Talvez nada ilustre isso tão bem como a prisão do presidente do PL por três dias, com audiência de custódia e tudo, porque a PF encontrou em sua casa uma arma com registro vencido. Isso não existe e nunca existiu na Justiça brasileira, mas aí é que está — na vida como ela é, Alexandre de Moraes provou que está podendo prender quem ele quiser. Daí soltou, para provar que está podendo soltar na hora que quiser. Os assinantes da “Carta em Defesa da Democracia”, os “garantistas” e os que se consideram salvos pelo STF não acharam nada de anormal. O presidente da Câmara, por exemplo, foi desfilar no Carnaval de Maceió; disse que a história toda era um mero “caso de polícia”. A imprensa não lamentou a prisão e não percebeu a soltura. Ou seja: o presidente do maior partido de oposição fica três dias inteiros na cadeia e está tudo bem. As pessoas continuam sendo condenadas a 17 anos de prisão por participarem do quebra-quebra do dia 8 de janeiro — tudo bem, igualmente. Um país de 200 milhões de habitantes é governado por um inquérito policial aberto cinco anos atrás, perpétuo e com teores zero de legalidade. Nada do que se decide ali pode ser contestado por ninguém, nunca. Só são indiciados os adversários do sistema Lula-STF. Não se preveem absolvições. Também aí, nenhum problema.
Falar em “provas”, a esta altura, vira uma brincadeira — como lembrar o que diz o texto da lei, ou mencionar as regras do Estado de Direito. O STF não está interessado em debates jurídicos, na legalidade do que faz, na hermenêutica ou na propedêutica. Está pensando unicamente em manter as coisas como estão, até para a segurança de Alexandre de Moraes e dos demais ministros que se condenaram a aprovar tudo o que ele faz.
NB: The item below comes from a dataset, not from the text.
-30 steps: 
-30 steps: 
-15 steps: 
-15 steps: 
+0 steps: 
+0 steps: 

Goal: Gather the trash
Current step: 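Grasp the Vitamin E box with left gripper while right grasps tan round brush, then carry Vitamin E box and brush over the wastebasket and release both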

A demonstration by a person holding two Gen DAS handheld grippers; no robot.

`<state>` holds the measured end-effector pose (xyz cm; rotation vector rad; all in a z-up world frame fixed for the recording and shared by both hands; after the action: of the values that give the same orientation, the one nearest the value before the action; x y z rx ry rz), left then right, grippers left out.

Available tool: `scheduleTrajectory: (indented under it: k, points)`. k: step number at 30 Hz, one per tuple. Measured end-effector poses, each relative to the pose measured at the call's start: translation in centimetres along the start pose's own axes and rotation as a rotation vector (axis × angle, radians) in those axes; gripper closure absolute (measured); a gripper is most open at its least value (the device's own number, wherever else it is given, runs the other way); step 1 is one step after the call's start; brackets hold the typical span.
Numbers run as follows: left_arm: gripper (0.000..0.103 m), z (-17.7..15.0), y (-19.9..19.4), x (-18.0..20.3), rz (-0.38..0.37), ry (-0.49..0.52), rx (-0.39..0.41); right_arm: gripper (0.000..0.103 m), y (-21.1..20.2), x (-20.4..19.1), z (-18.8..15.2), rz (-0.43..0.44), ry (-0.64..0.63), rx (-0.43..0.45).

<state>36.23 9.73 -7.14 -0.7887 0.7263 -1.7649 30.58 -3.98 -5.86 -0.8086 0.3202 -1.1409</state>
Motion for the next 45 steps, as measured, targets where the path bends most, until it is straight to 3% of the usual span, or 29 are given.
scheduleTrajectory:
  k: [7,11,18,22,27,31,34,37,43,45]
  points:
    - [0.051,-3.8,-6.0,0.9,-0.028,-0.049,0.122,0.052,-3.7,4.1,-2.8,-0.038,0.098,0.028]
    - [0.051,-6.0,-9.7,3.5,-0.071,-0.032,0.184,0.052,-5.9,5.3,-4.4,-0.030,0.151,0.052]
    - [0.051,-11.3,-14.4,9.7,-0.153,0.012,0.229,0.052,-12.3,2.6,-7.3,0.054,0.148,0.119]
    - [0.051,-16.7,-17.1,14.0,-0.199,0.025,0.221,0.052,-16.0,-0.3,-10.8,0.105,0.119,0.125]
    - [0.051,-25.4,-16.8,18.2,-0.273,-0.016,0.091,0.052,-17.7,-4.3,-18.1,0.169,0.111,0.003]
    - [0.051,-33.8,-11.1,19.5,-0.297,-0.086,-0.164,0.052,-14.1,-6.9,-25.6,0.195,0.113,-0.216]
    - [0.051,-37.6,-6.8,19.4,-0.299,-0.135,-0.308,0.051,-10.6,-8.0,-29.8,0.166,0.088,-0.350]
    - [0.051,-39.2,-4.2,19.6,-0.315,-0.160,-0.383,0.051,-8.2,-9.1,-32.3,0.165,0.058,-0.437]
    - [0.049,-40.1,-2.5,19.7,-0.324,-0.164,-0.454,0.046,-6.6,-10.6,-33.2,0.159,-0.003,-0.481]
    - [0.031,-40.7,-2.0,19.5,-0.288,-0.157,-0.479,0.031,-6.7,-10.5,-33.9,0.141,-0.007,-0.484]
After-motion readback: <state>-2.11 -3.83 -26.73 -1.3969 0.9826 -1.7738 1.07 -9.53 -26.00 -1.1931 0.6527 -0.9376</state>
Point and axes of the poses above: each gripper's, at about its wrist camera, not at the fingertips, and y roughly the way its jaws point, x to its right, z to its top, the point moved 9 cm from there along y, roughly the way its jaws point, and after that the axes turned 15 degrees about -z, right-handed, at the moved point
Deixou de ser um tribunal de Justiça; tornou-se uma combinação de delegacia de polícia com vara penal. Não está claro, até o momento, como o STF pode deixar de ser o que está sendo — nem como vai modificar as relações de dependência mútua que mantém com o mundo de Lula. Tendo pela frente um inimigo que não podem suprimir, mas apenas prender, o Congresso aberto e eleições capazes de dar maioria para a oposição no Senado, daqui a menos de três anos, é certo que estão contratando problema. O habitual, em situações como essa ou parecidas, é os radicais ficarem mais radicais. Vão conseguir o que querem? Aí, como sempre, já são outros 500.